*What you need to do*
Read the listing below. Then repeat it exactly.

________

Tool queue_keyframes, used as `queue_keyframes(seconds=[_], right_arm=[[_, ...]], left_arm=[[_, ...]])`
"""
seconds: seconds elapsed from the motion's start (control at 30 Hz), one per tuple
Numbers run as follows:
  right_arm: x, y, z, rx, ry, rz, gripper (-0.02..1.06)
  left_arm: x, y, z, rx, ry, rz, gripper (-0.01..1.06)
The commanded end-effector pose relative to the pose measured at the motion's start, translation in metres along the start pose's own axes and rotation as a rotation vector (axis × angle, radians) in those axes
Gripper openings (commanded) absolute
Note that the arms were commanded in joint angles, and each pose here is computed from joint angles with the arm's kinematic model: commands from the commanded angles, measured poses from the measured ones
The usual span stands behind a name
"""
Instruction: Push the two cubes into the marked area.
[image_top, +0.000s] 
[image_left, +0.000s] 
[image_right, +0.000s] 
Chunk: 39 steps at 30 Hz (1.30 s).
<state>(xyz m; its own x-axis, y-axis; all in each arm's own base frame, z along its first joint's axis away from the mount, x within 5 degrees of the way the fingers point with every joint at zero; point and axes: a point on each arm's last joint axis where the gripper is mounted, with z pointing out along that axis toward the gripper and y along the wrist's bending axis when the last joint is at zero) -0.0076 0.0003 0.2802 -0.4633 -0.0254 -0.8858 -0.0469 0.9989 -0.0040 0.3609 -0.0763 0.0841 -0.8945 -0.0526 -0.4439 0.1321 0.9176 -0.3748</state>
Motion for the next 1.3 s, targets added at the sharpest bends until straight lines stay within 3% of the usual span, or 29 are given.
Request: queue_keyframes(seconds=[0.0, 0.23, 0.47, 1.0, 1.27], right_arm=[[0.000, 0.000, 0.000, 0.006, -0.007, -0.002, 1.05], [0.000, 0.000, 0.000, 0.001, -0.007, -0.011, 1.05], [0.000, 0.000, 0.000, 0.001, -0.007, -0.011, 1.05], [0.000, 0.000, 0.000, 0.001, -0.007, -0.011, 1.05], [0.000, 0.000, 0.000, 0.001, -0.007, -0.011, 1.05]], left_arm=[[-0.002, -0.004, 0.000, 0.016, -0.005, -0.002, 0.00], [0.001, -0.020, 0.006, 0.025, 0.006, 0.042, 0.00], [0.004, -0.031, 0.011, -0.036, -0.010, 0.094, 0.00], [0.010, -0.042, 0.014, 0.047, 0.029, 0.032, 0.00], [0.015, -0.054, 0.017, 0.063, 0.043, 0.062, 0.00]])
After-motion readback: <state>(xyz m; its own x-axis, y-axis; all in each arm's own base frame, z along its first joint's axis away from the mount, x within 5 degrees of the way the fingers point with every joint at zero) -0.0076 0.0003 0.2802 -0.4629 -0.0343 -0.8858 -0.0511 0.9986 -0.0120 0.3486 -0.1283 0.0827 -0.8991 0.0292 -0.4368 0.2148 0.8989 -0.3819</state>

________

*Task answer*
Tool queue_keyframes, used as `queue_keyframes(seconds=[_], right_arm=[[_, ...]], left_arm=[[_, ...]])`
"""
seconds: seconds elapsed from the motion's start (control at 30 Hz), one per tuple
Numbers run as follows:
  right_arm: x, y, z, rx, ry, rz, gripper (-0.02..1.06)
  left_arm: x, y, z, rx, ry, rz, gripper (-0.01..1.06)
The commanded end-effector pose relative to the pose measured at the motion's start, translation in metres along the start pose's own axes and rotation as a rotation vector (axis × angle, radians) in those axes
Gripper openings (commanded) absolute
Note that the arms were commanded in joint angles, and each pose here is computed from joint angles with the arm's kinematic model: commands from the commanded angles, measured poses from the measured ones
The usual span stands behind a name
"""
Instruction: Push the two cubes into the marked area.
[image_top, +0.000s] 
[image_left, +0.000s] 
[image_right, +0.000s] 
Chunk: 39 steps at 30 Hz (1.30 s).
<state>(xyz m; its own x-axis, y-axis; all in each arm's own base frame, z along its first joint's axis away from the mount, x within 5 degrees of the way the fingers point with every joint at zero; point and axes: a point on each arm's last joint axis where the gripper is mounted, with z pointing out along that axis toward the gripper and y along the wrist's bending axis when the last joint is at zero) -0.0076 0.0003 0.2802 -0.4633 -0.0254 -0.8858 -0.0469 0.9989 -0.0040 0.3609 -0.0763 0.0841 -0.8945 -0.0526 -0.4439 0.1321 0.9176 -0.3748</state>
Motion for the next 1.3 s, targets added at the sharpest bends until straight lines stay within 3% of the usual span, or 29 are given.
Request: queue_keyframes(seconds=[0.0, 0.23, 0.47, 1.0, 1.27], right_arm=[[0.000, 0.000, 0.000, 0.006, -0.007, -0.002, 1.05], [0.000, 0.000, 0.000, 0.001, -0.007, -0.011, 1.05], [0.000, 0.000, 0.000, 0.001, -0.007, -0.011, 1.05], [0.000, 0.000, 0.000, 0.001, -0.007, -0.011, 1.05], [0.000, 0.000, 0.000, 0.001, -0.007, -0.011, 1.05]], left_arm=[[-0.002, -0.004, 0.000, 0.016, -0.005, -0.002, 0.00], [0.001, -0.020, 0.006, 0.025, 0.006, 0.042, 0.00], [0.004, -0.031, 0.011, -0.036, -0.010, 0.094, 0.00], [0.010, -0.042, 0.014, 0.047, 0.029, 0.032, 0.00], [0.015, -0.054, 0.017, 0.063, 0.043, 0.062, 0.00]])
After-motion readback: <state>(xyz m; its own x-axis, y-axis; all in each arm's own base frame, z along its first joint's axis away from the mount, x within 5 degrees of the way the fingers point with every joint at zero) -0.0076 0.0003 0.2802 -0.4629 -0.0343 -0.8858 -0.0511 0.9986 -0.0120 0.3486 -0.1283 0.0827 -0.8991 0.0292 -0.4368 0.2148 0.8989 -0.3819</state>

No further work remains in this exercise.